By the end of the day, she didn’t know how she would have described what she’d done all day, mostly menial tasks, making things easier for the nuns and nurses, but the day went by, and many days like it. She rapidly settled into a routine of making herself available to all of them. She was the only non-medical volunteer around for the moment, and everyone was grateful for her help, her willingness, and her good humor. She was happy there. She felt as though she had found a niche and she belonged. Dr. Dennis observed her and crossed her in the halls frequently. She looked happy and at ease. The discomforts and primitive conditions didn’t bother her, and she got along with everyone. She had made friends among the nuns and nurses. The children loved her. She had never thought she was good with children, nor was particularly interested in them. But here it was different. She liked being around them, and helping wherever she could. She felt comfortable in her own skin for the first time in a year. She was in the right place at the right time. Even six months before would have been too soon. She wasn’t ready then, but she was now. She felt competent, useful, and connected.

She’d been there for a month when she asked Dick Dennis if anyone had ever made a film here, showing what they did and the children they cared for. It could help them raise money. He thought about it for a minute. There was film of Princess Diana when she came out there, but that was a long time ago.

“No one here has ever had the expertise to do that, the time, the interest, the funds, or the connections.”

“Would that be helpful to you?” Véronique asked him.

“Of course. It’s hard describing what it’s like here. It’s so foreign to people back home, they really don’t understand and can’t visualize it.” She reminded him about the French TV documentary she’d been part of, about the victims and survivors of Zaventem.

“It was on French television, but you could send copies of a show like that to fundraise elsewhere, if they were to do something like it here. Do you want me to call the producer?”

“I’d love it. We can use all the publicity we can get, to raise interest, in Europe or the States.”
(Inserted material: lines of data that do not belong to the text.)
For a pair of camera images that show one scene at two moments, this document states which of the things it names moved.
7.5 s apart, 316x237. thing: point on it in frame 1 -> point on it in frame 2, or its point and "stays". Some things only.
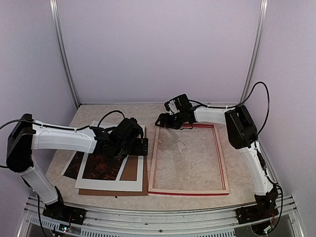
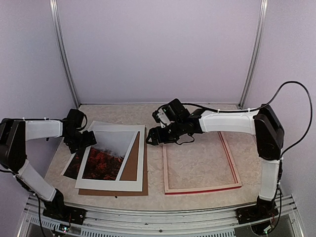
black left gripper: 138,150 -> 88,141
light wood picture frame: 187,161 -> 205,187
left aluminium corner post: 53,7 stays
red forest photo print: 97,166 stays
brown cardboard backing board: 129,173 stays
“I’ll call the producer,” she promised, and did the next day. Olivier Berger, the producer of the Zaventem show, was intrigued by her suggestion to come and do a documentary in Angola to show the hospital and the patients and the villages they served, and the eclectic international medical staff, some of whom were even French. And the issue of still active land mines was an important one.

“I’m committed for the rest of the month,” he said, “but if I get the go-ahead, we could come out with a crew in early June. Would that work for you?”
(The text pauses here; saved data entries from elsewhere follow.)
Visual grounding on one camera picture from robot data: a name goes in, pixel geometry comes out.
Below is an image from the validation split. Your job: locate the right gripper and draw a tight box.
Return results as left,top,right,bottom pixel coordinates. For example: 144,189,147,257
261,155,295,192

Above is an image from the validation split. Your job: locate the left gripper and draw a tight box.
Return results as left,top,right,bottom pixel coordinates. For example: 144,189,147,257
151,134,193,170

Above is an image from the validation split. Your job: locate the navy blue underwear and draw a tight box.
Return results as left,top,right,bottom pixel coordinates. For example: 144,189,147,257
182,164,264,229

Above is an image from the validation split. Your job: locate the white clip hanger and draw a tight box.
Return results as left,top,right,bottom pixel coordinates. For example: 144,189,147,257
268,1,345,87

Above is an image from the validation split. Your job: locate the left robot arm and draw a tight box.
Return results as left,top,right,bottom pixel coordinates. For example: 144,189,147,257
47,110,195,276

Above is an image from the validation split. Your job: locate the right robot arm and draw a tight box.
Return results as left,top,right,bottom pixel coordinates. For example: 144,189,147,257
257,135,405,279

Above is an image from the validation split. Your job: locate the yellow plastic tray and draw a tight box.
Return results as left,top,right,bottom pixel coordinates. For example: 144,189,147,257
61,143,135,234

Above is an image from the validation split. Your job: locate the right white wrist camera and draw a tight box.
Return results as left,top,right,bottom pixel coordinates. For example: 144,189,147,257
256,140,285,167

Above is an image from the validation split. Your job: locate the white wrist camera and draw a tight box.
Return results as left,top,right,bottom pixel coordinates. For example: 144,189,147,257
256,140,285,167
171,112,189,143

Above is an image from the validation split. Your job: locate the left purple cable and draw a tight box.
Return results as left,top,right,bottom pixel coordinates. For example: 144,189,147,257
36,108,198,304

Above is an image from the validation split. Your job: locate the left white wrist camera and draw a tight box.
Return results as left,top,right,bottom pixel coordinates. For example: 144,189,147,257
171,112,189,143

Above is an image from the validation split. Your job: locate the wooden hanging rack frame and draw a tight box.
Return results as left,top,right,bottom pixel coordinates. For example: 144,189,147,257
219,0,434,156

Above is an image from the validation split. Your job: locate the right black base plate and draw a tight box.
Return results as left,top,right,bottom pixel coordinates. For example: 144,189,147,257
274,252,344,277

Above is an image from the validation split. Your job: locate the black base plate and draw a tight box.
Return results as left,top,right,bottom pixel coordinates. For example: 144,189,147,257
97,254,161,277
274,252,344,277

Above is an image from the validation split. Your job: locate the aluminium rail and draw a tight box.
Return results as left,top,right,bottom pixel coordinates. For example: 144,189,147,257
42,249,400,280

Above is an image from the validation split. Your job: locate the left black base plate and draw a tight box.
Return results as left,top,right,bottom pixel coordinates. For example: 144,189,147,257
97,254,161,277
“I’d have to ask. I’m just a visitor here, a volunteer. I know the doctor who’s running it right now. He’s here for three months a year. He’s American. But they rotate British and French doctors too.”

“I’ll check it out here with my bosses and get back to you. They might like it. We’re trying to do more of these real-life documentaries, and they can’t all be tragedies. This might be a very interesting story.” And the children made it upbeat and very poignant.
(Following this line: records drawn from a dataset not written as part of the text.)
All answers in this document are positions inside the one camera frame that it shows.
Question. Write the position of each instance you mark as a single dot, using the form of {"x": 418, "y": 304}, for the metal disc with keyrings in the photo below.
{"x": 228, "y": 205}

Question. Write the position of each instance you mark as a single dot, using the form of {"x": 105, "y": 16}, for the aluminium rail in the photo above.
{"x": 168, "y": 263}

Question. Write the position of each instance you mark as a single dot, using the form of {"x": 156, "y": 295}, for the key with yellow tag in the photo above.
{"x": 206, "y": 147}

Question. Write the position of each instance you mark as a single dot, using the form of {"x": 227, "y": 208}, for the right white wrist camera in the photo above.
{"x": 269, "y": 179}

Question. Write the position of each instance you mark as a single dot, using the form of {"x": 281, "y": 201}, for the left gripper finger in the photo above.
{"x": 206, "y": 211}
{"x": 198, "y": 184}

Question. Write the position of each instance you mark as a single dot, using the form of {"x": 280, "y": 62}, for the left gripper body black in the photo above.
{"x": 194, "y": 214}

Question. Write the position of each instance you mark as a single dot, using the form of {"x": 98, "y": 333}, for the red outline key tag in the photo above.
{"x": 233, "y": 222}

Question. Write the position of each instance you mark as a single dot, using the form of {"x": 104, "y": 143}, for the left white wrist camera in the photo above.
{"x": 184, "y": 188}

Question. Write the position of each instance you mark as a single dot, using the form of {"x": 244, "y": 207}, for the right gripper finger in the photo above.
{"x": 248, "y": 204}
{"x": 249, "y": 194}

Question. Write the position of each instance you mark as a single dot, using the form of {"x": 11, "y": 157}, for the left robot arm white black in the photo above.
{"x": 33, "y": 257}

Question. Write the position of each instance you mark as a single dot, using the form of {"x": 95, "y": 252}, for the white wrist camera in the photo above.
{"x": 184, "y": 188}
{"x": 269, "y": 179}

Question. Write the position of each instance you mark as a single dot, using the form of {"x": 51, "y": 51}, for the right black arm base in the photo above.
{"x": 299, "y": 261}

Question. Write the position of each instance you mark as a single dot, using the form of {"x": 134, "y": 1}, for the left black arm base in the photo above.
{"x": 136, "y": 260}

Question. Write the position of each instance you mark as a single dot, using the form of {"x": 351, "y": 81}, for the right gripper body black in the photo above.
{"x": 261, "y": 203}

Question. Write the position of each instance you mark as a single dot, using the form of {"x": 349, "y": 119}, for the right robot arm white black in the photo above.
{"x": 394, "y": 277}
“I think you’d be impressed,” she told him, and told Dick Dennis about the call and he thanked her.

Olivier called her back a week later. “They love it. They gave me permission to go ahead and do it with a small crew. How do I set it up?” She had him call Dick Dennis, and they organized everything. The French crew was coming on the first of June, and Dick would still be there then. Véronique was pleased that it had worked. They were going to put Saint Matthew’s Hospital on the map. They needed help so desperately, and it was a wonderful feeling doing whatever she could, for all the right reasons.





Chapter 16


A week after Véronique had spoken to Olivier Berger about a documentary about Saint Matthew’s, a British journalist, Patrick Weston, showed up on his own. He was a friend of one of the other doctors on the rotation, a British doctor, and he had come to write an article about the work they were doing there. He spoke to Dick Dennis, who liked him, and was impressed by his credentials. He had written for some very prestigious publications. After talking to him, Dick gave him carte blanche to look around. He was going to take some photographs to go with the story. He was a freelancer, and planned to sell the piece when he got back to London.